Top of Information

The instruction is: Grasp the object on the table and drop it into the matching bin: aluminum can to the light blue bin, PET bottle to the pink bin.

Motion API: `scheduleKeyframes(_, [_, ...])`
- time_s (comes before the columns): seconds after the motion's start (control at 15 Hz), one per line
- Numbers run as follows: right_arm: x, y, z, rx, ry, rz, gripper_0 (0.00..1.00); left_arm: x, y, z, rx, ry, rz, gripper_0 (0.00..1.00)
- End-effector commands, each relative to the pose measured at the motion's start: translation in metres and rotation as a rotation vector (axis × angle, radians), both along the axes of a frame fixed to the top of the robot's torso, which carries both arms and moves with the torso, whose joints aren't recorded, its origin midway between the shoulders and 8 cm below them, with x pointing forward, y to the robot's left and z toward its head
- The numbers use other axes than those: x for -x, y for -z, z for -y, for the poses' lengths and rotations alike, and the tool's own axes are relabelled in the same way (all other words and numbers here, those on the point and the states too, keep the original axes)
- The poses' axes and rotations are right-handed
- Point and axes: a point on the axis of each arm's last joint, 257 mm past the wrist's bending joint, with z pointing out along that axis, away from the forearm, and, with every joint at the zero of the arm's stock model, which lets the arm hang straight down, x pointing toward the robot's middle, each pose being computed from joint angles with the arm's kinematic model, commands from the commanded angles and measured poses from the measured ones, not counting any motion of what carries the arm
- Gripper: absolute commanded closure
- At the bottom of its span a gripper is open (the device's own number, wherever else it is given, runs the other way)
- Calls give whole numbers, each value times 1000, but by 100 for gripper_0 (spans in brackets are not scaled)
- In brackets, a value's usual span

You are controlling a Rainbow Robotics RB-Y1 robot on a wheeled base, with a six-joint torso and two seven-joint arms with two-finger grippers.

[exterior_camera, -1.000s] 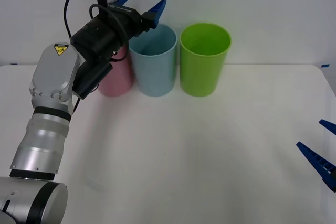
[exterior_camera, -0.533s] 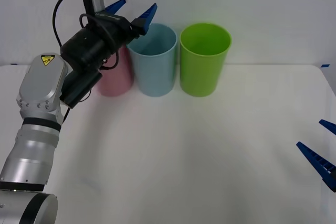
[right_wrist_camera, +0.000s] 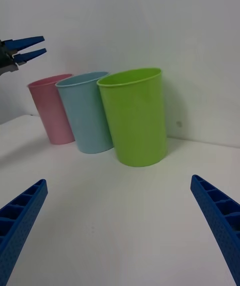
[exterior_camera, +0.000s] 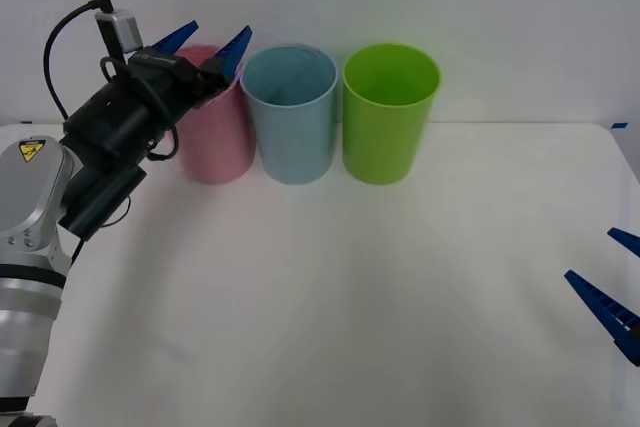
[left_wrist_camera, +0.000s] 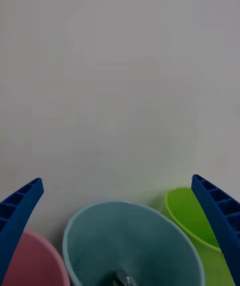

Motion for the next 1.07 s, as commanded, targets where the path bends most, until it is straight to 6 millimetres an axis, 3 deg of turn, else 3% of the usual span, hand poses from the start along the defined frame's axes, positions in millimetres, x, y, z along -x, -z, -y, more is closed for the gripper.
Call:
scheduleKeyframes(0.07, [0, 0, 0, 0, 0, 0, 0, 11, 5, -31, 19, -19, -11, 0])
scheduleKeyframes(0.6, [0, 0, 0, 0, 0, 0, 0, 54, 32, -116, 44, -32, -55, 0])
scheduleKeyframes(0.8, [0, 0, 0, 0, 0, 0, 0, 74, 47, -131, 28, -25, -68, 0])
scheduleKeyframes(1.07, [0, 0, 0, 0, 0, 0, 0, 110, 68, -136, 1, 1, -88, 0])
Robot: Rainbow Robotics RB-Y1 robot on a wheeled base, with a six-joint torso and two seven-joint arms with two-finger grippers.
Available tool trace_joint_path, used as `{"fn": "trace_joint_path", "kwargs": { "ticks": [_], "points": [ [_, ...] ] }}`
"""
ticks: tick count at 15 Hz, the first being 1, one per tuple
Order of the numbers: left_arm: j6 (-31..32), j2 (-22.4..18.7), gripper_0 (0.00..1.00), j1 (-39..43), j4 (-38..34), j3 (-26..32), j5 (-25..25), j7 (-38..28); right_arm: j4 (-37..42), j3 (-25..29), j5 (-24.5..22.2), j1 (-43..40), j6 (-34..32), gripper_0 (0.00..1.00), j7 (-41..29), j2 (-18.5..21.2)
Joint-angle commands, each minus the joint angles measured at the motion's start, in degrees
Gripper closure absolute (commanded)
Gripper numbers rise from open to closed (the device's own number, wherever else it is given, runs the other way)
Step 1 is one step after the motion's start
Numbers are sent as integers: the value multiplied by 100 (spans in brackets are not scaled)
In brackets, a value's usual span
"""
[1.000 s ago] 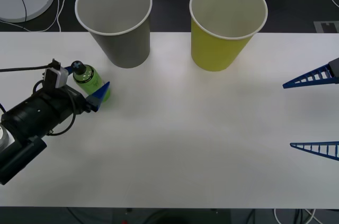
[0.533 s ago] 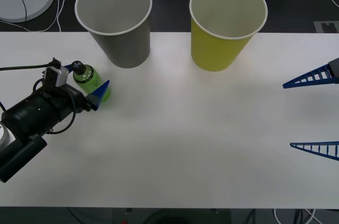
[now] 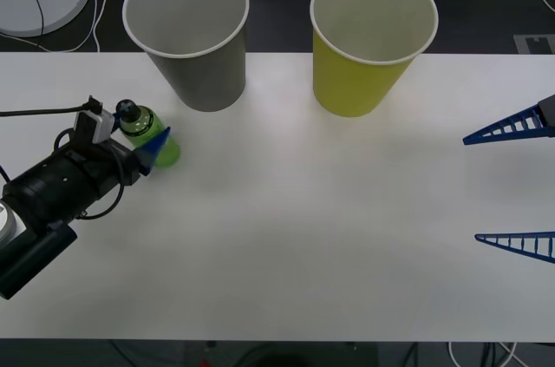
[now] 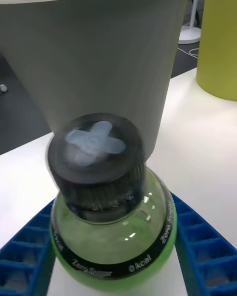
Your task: Put the can into the green bin and the plastic bottle into the gray bin
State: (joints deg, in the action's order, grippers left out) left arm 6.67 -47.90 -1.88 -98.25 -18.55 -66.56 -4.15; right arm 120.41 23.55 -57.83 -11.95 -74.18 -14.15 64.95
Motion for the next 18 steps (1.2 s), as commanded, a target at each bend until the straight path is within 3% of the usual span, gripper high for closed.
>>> {"fn": "trace_joint_path", "kwargs": {
  "ticks": [1, 14, 18],
  "points": [
    [1, 0, 100, -6, -2, 0, -23, -34, 0, 0, 0, 0, 0, 0, 0, 0],
    [10, -35, 100, 293, -283, 194, -41, -148, 0, 0, 0, 0, 0, 0, 0, 0],
    [828, -106, 100, 434, -283, 651, -67, -236, 0, 0, 0, 0, 0, 0, 0, 0]
  ]
}}
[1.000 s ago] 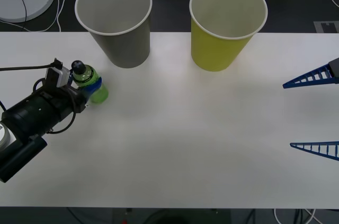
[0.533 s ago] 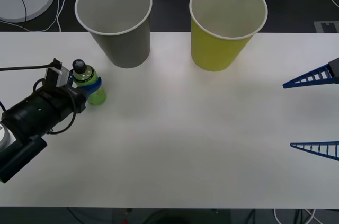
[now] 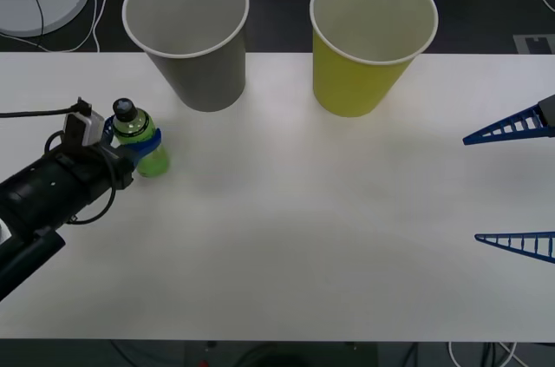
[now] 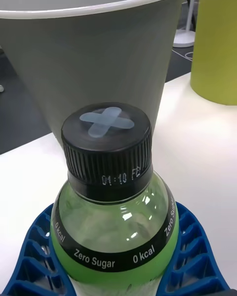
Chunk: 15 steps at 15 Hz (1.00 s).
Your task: Put the can into the green bin and the plastic bottle into the gray bin
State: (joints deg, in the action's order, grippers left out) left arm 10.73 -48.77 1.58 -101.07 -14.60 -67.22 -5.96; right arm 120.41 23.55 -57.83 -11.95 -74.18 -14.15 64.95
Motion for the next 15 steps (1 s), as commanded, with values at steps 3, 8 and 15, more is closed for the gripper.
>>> {"fn": "trace_joint_path", "kwargs": {
  "ticks": [3, 8, 15],
  "points": [
    [983, -54, 100, 168, -1, 607, -36, -177, 0, 0, 0, 0, 0, 0, 0, 0],
    [1238, -177, 100, 326, -220, 985, -502, -977, 0, 0, 0, 0, 0, 0, 0, 0],
    [1783, -177, 100, 651, -897, 1820, -2102, -2814, 0, 0, 0, 0, 0, 0, 0, 0]
  ]
}}
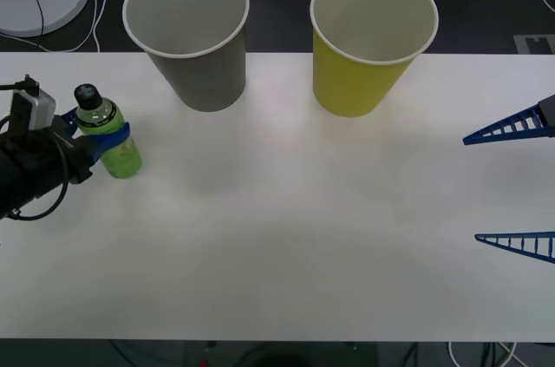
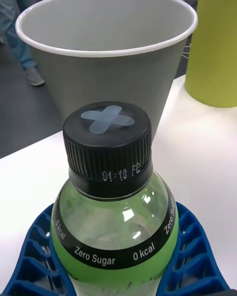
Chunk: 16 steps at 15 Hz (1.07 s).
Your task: Put the can into the green bin and the plastic bottle into the gray bin
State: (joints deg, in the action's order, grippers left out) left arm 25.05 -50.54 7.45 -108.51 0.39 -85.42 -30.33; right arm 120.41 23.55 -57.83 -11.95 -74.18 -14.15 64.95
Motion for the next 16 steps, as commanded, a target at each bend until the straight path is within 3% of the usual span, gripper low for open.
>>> {"fn": "trace_joint_path", "kwargs": {
  "ticks": [1, 11, 16],
  "points": [
    [580, 0, 100, 125, -276, 523, -485, -632, 0, 0, 0, 0, 0, 0, 0, 0],
    [2636, 0, 100, 133, -1620, 1912, -2199, -3014, 0, 0, 0, 0, 0, 0, 0, 0],
    [3585, -44, 100, -385, -1726, 2114, -2348, -3348, 0, 0, 0, 0, 0, 0, 0, 0]
  ]
}}
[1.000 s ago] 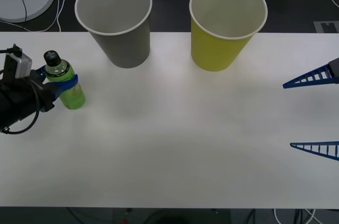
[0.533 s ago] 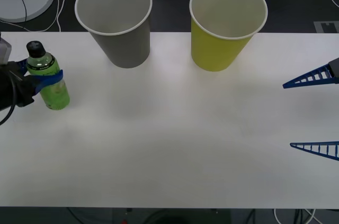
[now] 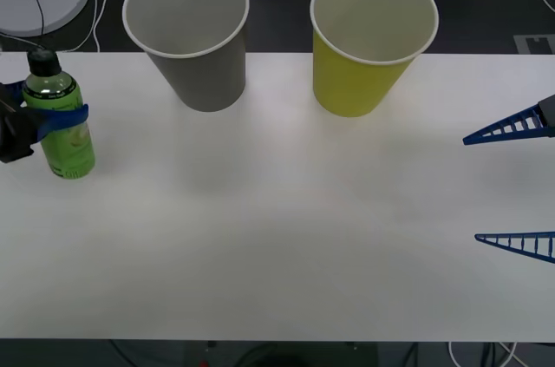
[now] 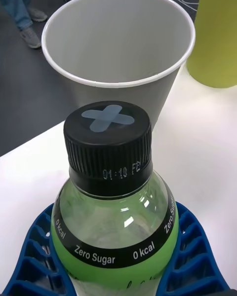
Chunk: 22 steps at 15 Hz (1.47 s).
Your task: Put the can into the green bin and the plastic bottle into the gray bin
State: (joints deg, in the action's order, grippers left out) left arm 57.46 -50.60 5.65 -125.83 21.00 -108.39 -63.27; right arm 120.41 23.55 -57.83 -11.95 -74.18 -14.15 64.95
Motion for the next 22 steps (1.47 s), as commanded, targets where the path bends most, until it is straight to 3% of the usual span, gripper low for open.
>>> {"fn": "trace_joint_path", "kwargs": {
  "ticks": [1, 11, 17, 22],
  "points": [
    [547, -73, 100, -336, 6, 62, -86, -107, 0, 0, 0, 0, 0, 0, 0, 0],
    [2191, -187, 100, -1637, 93, 35, -297, -546, 0, 0, 0, 0, 0, 0, 0, 0],
    [2551, -187, 100, -2489, 744, -378, -271, -406, 0, 0, 0, 0, 0, 0, 0, 0],
    [3254, -187, 100, -3263, 1078, -571, -350, -459, 0, 0, 0, 0, 0, 0, 0, 0]
  ]
}}
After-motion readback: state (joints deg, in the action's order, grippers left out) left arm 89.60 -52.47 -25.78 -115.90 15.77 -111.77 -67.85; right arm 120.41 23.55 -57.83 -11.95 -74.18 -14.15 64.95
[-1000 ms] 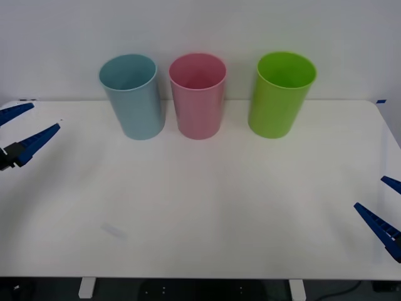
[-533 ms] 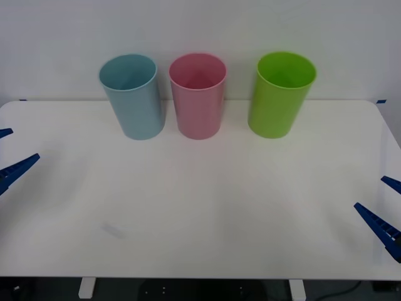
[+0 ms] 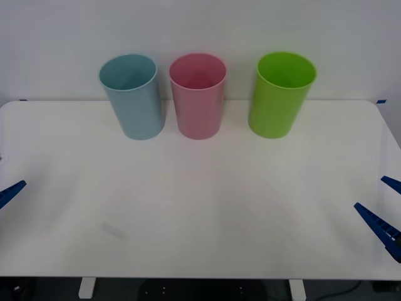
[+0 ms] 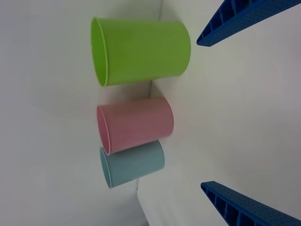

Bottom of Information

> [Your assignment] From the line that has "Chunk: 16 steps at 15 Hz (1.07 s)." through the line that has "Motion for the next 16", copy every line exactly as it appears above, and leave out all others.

> [Answer section]
Chunk: 16 steps at 15 Hz (1.07 s).
Your task: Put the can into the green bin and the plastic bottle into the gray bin
State: (joints deg, in the action's order, grippers left out) left arm 25.05 -50.54 7.45 -108.51 0.39 -85.42 -30.33; right arm 120.41 23.55 -57.83 -11.95 -74.18 -14.15 64.95
Motion for the next 16 steps, as commanded, a target at each bend until the straight path is within 3% of the usual span, gripper low for open.

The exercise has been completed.